**DATASET:**

*** Begin section ***

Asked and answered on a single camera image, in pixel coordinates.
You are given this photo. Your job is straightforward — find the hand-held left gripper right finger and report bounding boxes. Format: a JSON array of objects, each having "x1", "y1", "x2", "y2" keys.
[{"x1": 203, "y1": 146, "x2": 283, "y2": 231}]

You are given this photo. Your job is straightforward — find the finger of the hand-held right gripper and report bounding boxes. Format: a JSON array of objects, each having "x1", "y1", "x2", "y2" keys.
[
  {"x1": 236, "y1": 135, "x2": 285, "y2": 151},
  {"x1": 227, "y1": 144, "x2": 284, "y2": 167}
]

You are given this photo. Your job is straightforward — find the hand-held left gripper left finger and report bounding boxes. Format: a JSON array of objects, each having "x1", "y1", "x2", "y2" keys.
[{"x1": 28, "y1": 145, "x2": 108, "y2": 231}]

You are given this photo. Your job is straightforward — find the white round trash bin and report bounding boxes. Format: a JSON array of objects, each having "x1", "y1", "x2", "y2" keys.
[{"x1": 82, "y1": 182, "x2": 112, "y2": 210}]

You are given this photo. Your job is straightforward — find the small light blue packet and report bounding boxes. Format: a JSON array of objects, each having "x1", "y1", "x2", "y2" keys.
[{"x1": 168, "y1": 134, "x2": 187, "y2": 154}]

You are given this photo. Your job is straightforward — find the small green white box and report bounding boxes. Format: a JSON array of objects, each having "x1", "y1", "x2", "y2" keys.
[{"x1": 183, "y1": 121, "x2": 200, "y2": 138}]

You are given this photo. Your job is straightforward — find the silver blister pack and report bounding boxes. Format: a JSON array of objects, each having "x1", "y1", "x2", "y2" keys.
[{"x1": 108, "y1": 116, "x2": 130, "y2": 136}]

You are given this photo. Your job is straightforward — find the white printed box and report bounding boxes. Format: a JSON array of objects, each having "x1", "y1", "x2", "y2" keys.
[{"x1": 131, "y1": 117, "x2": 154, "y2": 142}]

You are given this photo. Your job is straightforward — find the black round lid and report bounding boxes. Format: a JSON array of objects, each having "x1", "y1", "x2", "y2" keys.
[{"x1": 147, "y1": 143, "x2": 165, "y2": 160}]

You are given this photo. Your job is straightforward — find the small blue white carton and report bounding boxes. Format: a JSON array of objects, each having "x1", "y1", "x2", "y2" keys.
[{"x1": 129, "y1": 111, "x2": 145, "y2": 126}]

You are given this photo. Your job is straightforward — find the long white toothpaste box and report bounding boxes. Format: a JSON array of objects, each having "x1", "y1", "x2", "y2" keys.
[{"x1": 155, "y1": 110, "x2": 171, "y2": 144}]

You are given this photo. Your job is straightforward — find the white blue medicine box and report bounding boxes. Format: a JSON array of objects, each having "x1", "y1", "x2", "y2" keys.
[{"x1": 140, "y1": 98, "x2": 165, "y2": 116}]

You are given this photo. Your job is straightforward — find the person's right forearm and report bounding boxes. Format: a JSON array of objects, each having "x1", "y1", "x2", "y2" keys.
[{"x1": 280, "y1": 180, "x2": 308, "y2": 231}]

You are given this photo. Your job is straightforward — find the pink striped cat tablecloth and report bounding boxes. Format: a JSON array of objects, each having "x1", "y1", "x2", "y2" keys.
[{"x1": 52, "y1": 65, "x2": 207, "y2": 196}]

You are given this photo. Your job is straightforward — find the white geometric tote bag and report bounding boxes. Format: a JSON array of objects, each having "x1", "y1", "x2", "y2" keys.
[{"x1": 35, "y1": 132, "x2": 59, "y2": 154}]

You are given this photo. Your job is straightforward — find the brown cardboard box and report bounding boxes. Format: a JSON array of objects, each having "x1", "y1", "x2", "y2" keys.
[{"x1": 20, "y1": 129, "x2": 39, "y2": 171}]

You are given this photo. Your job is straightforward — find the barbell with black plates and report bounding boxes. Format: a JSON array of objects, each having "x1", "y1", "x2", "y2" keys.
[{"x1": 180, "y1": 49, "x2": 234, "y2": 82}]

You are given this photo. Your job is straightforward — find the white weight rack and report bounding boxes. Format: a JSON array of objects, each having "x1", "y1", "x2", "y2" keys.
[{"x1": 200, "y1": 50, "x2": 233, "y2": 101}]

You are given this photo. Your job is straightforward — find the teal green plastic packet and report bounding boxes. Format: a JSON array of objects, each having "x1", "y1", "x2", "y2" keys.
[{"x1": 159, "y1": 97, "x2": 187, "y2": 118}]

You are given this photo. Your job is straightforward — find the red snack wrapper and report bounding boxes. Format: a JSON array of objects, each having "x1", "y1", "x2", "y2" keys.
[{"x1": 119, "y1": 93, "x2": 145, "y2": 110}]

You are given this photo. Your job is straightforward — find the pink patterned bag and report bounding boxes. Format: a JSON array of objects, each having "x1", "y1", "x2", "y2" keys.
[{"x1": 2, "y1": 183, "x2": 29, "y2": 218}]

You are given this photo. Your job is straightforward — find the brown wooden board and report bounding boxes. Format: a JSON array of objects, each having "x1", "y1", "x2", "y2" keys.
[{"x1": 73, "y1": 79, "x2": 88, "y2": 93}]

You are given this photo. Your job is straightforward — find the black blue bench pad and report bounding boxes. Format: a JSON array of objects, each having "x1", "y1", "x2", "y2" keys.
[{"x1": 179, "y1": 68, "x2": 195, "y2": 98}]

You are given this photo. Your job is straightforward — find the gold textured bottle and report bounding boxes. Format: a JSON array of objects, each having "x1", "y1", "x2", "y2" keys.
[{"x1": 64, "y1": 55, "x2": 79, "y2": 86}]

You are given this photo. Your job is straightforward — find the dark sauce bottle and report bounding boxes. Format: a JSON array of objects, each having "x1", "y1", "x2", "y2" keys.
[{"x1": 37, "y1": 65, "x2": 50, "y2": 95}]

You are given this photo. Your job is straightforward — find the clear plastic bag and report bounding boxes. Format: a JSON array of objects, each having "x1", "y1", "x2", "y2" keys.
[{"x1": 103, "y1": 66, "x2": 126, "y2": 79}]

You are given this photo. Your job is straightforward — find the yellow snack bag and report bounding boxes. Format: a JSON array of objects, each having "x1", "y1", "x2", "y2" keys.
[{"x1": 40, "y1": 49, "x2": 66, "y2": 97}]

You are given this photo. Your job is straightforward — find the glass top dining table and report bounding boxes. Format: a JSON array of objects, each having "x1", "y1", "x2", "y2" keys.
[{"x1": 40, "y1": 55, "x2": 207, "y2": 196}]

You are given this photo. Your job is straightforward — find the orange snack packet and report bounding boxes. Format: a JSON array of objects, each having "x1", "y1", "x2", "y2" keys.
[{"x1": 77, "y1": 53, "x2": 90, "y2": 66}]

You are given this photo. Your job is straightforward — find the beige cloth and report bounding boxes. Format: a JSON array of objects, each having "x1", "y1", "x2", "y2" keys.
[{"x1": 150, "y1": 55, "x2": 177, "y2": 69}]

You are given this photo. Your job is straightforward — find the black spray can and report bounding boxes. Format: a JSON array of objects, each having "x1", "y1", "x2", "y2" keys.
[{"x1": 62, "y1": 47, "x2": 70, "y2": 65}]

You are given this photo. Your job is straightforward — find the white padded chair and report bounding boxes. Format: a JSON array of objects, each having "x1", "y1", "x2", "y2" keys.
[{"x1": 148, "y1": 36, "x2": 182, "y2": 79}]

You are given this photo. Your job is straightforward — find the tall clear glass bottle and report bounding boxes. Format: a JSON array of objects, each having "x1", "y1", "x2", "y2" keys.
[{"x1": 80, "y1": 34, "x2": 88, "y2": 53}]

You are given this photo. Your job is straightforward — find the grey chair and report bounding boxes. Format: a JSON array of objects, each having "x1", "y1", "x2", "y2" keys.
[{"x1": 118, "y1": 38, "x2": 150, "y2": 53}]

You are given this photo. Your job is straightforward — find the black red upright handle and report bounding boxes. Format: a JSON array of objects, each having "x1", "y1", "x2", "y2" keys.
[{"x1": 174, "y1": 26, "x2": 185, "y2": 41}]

*** End section ***
*** Begin section ***

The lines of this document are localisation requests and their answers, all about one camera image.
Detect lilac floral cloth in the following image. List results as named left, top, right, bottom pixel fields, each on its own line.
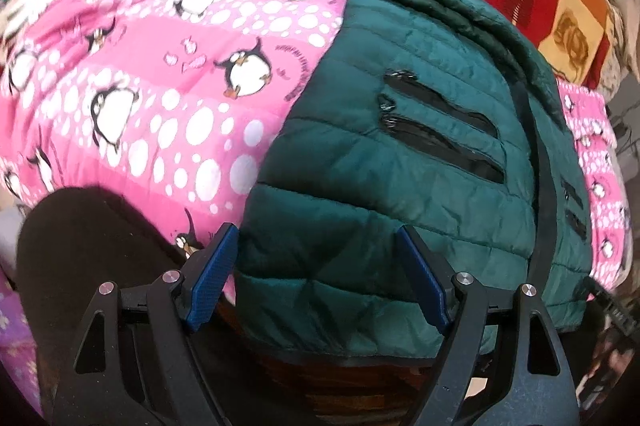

*** End section ***

**WORK ORDER:** Within the material above, find the lines that hold "pixel" and report only how many there are.

**COMPLETED EXERCISE:** 2